Guatemala: revelan horrores en juicio por masacre

Juana Lili y María Guadalupe Tajtaj lloraron cuando escucharon la forma en que murió su padre en el juicio sobre la masacre a manos de guerrilleros de 22 personas en la aldea El Aguacate en 1988.

"Escuchar la forma en que murió mi papá es muy difícil, han pasado 25 años desde la masacre, 25 años que estábamos como ciegos sin saber la verdad. Yo recuerdo cuando pasó lo de mi papá, pero escuchar que el golpe en la cabeza lo mató, duele mucho", dijo Guadalupe Tajtaj a The Associated Press.

Sentadas a solo un metro de distancia de Felipe Solano Barrillas, alias "Teniente David", las hermanas escucharon que al menos 19 de las 22 víctimas murieron por asfixia por estrangulación. Tenían marcas de cuerdas en sus cuellos, y además a varios de los masacrados también les provocaron heridas en los genitales, punzocortantes en el tórax y fracturas de huesos "presuntamente hechas en vida", reveló Jorge Destarac, médico forense que declaró en la audiencia.

Horacio Tajtaj, padre de Juana Lili y María Guadalupe, sufrió una contusión mortal de 8 centímetros en la frente, relató el médico en su declaración tras analizar informes forenses de la época, que detallaban necropsias y exámenes de los cuerpos.

La masacre de El Aguacate ocurrió entre el 22 y 25 de noviembre de 1988 cuando un grupo de diez guerrilleros estranguló y asesinó a 22 hombres tras acusarlos de colaborar con el Ejército.

Según la investigación del Ministerio Público, la masacre sucedió cuando Carlos Humberto Guerra Callejas, a quien el Ejército había nombrado comisionado militar de la zona (que ejercían tareas de control a población y de informantes) se perdió en una montaña cuando pastoreaba vacas. Guerra Callejas fue capturado por el grupo guerrillero y asesinado.

Tras su desaparición 20 personas entre amigos y familiares, salieron en su búsqueda, pero también fueron detenidos y asesinados, junto a un guerrillero.

El procesado Solano es el único exguerrillero acusado de dirigir y participar de la masacre. El Ministerio Público le acusa de delitos contra los deberes de humanidad y asesinato en forma continuada.

El lunes también declaró Luis Antonio Santacruz Mendoza, de 58 años, alias "comandante Santiago", Jefe del frente Javier Tambriz de la Organización del Pueblo en Armas, ORPA, a donde pertenecía la unidad guerrillera que cometió la masacre y una de las cuatro organizaciones guerrillera que libró una guerra de 36 años con el Ejército de Guatemala. Santacruz declaró a través de video conferencia desde Chile, donde actualmente vive.

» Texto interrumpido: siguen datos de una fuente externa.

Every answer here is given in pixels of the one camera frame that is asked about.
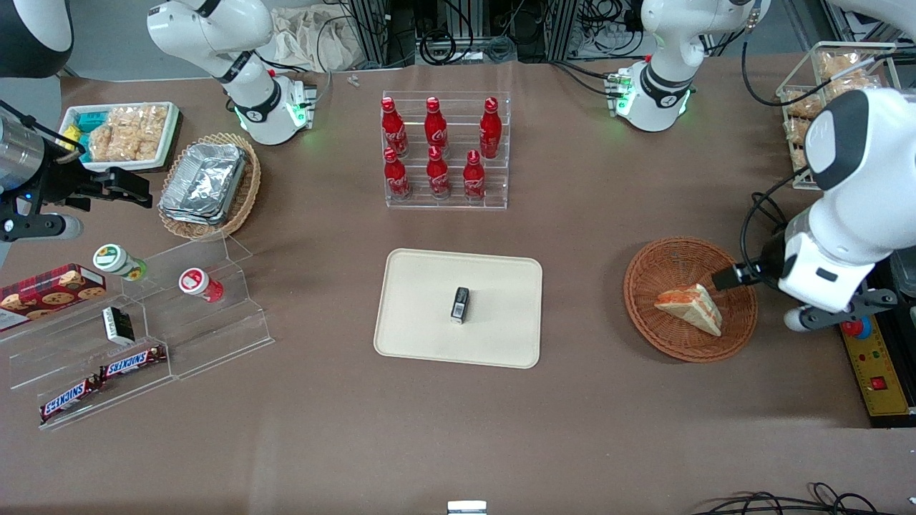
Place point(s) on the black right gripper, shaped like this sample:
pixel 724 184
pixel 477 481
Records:
pixel 56 183

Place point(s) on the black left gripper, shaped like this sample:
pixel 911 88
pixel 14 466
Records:
pixel 767 266

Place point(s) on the triangular sandwich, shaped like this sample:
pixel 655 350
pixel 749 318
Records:
pixel 690 307

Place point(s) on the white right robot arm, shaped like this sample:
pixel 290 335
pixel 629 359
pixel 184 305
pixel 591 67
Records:
pixel 250 93

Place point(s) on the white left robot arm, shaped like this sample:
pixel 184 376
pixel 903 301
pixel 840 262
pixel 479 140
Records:
pixel 859 200

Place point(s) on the white rectangular snack tray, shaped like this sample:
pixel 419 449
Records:
pixel 168 146

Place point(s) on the brown wicker basket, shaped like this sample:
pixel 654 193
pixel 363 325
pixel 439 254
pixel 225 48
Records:
pixel 658 279

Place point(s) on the light wicker basket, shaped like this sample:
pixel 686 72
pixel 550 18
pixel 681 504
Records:
pixel 247 193

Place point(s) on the beige plastic tray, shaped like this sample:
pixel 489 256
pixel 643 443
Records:
pixel 422 315

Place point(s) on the clear rice cracker bag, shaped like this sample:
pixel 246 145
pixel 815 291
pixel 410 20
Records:
pixel 152 129
pixel 114 139

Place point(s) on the green-lid drink bottle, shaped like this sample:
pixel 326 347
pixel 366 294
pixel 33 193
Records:
pixel 118 261

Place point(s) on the stacked foil containers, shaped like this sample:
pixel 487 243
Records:
pixel 204 182

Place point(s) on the yellow snack pack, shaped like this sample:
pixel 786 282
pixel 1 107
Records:
pixel 71 139

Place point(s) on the teal snack box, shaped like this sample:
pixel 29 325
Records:
pixel 91 121

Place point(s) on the red yoghurt drink bottle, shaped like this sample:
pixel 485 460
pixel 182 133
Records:
pixel 200 284

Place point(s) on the clear cracker snack bag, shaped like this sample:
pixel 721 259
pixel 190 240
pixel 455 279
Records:
pixel 844 64
pixel 801 104
pixel 801 159
pixel 796 130
pixel 848 86

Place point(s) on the red cookie box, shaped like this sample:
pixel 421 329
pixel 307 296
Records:
pixel 50 293

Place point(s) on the small black white box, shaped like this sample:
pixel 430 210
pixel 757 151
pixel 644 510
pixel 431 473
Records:
pixel 118 325

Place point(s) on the steel appliance pan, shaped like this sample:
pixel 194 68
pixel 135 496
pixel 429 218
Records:
pixel 905 275

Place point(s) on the yellow emergency stop box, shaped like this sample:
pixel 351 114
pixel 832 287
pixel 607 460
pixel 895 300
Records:
pixel 876 372

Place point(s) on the clear acrylic stepped shelf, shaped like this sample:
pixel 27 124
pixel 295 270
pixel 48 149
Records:
pixel 215 336

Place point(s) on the black appliance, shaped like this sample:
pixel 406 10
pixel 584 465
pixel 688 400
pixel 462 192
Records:
pixel 903 336

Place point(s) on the snickers bar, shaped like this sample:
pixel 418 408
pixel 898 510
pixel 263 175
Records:
pixel 134 362
pixel 70 398

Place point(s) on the beige cloth bag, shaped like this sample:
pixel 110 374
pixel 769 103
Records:
pixel 308 39

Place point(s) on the red cola bottle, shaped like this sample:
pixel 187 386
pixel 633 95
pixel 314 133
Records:
pixel 436 129
pixel 438 175
pixel 491 132
pixel 396 179
pixel 474 179
pixel 393 129

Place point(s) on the clear acrylic bottle rack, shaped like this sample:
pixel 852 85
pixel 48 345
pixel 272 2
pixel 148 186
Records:
pixel 447 204

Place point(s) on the small white device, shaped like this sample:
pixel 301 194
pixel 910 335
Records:
pixel 466 508

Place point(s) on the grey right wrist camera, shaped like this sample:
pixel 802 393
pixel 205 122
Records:
pixel 43 227

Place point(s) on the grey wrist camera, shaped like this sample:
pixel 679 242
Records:
pixel 43 227
pixel 844 309

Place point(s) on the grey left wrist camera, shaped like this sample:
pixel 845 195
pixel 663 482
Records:
pixel 844 309

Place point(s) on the aluminium frame rack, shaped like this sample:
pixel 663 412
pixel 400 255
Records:
pixel 372 32

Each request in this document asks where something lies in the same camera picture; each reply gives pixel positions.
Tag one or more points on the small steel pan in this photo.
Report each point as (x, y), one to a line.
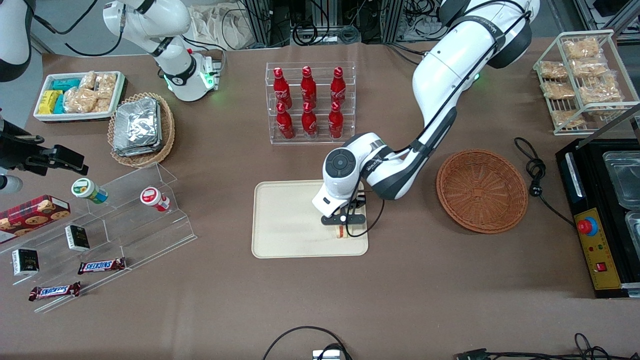
(633, 227)

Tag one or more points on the grey metal bar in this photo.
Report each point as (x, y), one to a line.
(615, 120)

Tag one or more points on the red lid yogurt cup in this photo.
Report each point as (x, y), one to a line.
(152, 197)

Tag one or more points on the large steel pan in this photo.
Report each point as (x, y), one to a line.
(622, 177)

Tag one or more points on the red cola bottle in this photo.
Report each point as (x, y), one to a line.
(338, 87)
(335, 124)
(309, 124)
(285, 125)
(308, 86)
(281, 87)

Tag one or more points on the aluminium profile frame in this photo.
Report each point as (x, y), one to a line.
(391, 20)
(260, 20)

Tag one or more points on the white cloth bag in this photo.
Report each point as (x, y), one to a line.
(215, 25)

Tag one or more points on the green lid yogurt cup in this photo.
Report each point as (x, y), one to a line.
(86, 189)

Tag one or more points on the light wicker basket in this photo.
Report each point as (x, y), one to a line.
(167, 132)

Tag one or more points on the red cookie box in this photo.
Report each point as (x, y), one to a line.
(30, 215)

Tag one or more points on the black machine yellow panel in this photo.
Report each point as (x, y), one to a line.
(597, 240)

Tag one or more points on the white snack tray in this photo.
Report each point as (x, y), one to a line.
(45, 116)

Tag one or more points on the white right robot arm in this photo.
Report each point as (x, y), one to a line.
(175, 70)

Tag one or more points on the beige plastic tray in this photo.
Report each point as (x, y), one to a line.
(285, 220)

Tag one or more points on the brown wicker basket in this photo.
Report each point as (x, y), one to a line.
(480, 192)

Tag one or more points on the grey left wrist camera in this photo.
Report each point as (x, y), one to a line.
(345, 219)

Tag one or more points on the teal snack pack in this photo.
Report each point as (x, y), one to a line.
(65, 83)
(59, 104)

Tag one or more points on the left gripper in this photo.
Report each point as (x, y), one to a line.
(358, 202)

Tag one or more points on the small black box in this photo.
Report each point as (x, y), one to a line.
(25, 262)
(77, 238)

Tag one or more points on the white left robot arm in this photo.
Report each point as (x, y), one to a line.
(445, 75)

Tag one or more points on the small silver device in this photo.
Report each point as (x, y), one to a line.
(327, 355)

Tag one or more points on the bagged bread pack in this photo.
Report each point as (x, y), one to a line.
(567, 118)
(590, 66)
(580, 48)
(602, 92)
(558, 90)
(552, 70)

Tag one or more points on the bagged rice cracker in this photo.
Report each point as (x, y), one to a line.
(80, 100)
(88, 80)
(103, 105)
(106, 85)

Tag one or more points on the triangle sandwich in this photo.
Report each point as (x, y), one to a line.
(341, 231)

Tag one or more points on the clear acrylic stepped display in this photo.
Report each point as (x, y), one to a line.
(145, 235)

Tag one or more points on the Snickers chocolate bar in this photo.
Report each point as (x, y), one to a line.
(54, 291)
(101, 265)

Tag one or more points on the yellow snack pack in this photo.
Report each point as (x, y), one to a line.
(48, 101)

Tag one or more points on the stack of foil containers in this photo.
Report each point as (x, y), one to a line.
(137, 127)

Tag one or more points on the clear acrylic bottle rack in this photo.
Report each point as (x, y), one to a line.
(320, 141)

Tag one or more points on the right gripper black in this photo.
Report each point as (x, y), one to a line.
(17, 150)

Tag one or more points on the red emergency stop button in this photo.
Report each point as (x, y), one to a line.
(587, 226)

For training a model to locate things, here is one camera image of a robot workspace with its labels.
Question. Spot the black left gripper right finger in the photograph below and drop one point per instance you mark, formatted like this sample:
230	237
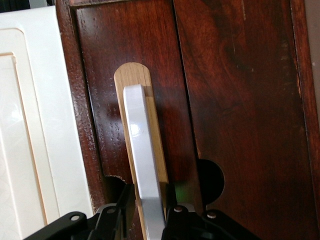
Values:
180	225

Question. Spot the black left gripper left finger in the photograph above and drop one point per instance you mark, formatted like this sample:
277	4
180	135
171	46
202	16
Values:
117	220

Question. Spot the dark wood drawer with hole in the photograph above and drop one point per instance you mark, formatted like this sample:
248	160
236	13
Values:
250	125

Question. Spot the dark wood drawer cabinet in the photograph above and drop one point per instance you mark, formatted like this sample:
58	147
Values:
72	100

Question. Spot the cream white cabinet door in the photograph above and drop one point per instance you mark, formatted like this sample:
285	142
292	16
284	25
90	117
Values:
30	125

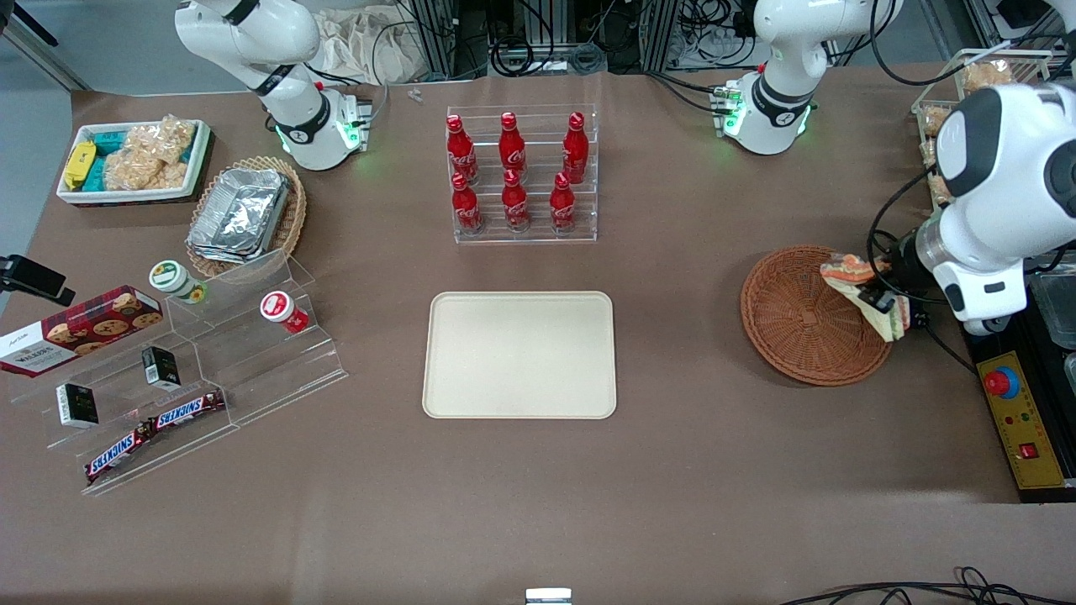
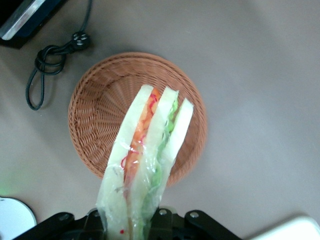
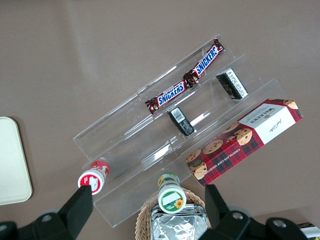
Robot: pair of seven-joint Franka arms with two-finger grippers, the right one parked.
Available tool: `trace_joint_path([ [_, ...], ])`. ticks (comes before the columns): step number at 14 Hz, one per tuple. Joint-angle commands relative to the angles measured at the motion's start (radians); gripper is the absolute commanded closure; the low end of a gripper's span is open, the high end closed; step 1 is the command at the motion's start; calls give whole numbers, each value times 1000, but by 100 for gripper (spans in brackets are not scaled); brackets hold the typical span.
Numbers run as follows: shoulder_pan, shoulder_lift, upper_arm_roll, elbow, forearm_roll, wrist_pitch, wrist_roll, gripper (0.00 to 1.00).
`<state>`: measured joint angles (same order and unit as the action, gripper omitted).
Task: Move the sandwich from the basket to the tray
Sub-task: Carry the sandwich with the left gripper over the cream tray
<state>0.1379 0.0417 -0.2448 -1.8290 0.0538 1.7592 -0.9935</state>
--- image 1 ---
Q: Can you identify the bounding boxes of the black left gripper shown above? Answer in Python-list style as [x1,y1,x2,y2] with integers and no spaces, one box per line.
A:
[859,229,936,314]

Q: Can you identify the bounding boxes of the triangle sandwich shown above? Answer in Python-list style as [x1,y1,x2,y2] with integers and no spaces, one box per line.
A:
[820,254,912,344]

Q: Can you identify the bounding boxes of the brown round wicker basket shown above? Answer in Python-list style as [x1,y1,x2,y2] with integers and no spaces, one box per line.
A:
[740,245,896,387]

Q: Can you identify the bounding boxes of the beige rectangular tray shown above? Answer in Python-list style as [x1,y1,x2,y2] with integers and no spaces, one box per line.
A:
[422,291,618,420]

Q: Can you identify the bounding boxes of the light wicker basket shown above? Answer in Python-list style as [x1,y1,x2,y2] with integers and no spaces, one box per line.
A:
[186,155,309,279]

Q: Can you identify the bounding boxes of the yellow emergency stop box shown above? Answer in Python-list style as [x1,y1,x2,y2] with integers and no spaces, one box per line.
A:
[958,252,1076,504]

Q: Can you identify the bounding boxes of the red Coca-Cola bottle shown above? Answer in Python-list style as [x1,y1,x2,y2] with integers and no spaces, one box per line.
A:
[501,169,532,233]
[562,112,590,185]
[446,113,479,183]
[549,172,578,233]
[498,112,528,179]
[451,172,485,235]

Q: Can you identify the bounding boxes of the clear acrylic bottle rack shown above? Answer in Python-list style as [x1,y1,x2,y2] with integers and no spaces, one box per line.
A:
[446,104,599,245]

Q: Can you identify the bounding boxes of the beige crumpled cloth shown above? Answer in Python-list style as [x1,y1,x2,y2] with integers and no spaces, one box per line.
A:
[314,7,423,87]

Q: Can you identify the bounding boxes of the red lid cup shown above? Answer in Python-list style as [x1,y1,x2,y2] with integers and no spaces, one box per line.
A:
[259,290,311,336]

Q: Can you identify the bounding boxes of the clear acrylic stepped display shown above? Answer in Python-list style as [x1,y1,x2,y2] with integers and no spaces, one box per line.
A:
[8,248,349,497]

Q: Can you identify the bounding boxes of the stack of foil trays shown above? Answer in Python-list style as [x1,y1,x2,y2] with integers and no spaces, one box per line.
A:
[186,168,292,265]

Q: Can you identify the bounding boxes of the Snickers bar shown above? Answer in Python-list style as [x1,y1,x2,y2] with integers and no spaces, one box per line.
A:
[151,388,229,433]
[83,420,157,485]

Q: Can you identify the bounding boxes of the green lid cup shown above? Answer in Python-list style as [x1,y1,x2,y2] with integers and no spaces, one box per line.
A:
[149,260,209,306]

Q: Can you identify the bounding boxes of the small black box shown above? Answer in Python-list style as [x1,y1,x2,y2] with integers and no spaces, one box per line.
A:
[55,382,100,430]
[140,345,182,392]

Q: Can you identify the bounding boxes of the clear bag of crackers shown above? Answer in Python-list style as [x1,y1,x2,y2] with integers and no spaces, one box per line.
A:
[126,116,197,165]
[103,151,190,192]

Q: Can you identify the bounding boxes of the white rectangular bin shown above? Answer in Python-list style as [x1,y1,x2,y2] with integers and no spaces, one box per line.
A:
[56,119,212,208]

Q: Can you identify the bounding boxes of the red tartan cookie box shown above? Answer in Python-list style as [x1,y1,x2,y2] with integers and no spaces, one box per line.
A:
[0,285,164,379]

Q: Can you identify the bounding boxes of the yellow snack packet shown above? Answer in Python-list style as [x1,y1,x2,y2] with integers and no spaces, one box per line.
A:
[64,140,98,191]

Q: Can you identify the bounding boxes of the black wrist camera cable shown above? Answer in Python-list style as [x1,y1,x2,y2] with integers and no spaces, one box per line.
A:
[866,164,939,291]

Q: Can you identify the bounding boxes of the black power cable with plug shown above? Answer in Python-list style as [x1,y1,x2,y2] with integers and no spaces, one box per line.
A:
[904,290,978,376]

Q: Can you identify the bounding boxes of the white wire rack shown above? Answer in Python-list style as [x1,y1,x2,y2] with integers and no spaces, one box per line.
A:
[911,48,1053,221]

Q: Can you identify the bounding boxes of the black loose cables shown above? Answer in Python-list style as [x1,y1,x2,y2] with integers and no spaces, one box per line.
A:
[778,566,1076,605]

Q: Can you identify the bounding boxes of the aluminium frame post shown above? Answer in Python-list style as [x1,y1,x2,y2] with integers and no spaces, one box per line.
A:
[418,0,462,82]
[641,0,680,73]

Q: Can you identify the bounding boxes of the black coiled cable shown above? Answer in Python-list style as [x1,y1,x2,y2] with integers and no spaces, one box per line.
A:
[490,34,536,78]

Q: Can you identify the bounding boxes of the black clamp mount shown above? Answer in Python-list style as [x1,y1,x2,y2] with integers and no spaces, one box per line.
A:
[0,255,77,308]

Santacruz quien entonces era responsable de David, detalló que la unidad guerrillera a la que este pertenecía, tenía la orden de reparar previsiones para desarrollar una operación de gran envergadura y dijo que la masacre se realizó de manera inconsulta pues las orientaciones siempre fueron "claras, precisas y cristalinas... Y utilizando un término religioso (fue) un pecado de guerra", dijo.

El Comandante Santiago relató que tres de sus hermanos y dos primos murieron en combate guerrillero urbano. "Era una época difícil de terror contra terror, un agente de inteligencia era mucho más dañino que 100 hombres armados", recordó Santacruz.

En audiencias anteriores excompañeros guerrilleros de Solano lo han señalado como el responsable de la masacre. Santiago confirmó que la política de ORPA frente a los comisionados militares era de "represión selectiva, en muchos casos de advertencia, y a conminarlo a que se retirara de la zona, si no hacía caso se le ajusticiaba pero había una advertencia".

Este es el primer juicio que se sigue contra guerrilleros acusados de crímenes durante el conflicto armado, el cual se da luego de otro histórico juicio contra el general y exdictador José Efraín Ríos Montt acusado de genocidio por la muerte de 1.771 indígenas ixiles a manos de soldados del Ejército bajo su mando durante los años 1982 a 1983. Ríos Montt fue condenado por un tribunal a 80 años de prisión en mayo de 2013 pero su condena fue anulada por la Corte de Constitucionalidad diez días después.

El Informe de la Comisión de Esclarecimiento Histórico, nacida de los acuerdos de paz de 1996 entre el gobierno y la guerrilla y auspiciada por las Naciones Unidas, reveló que 93% de las muertes ocurridas durante la guerra civil fueron cometidas por el ejército y los paramilitares, a quienes responsabilizó de 626 masacres.

A la guerrilla le atribuyen 3% de las violaciones a los derechos humanos, entre ellas las 32 masacres, incluyendo la de El Aguacate.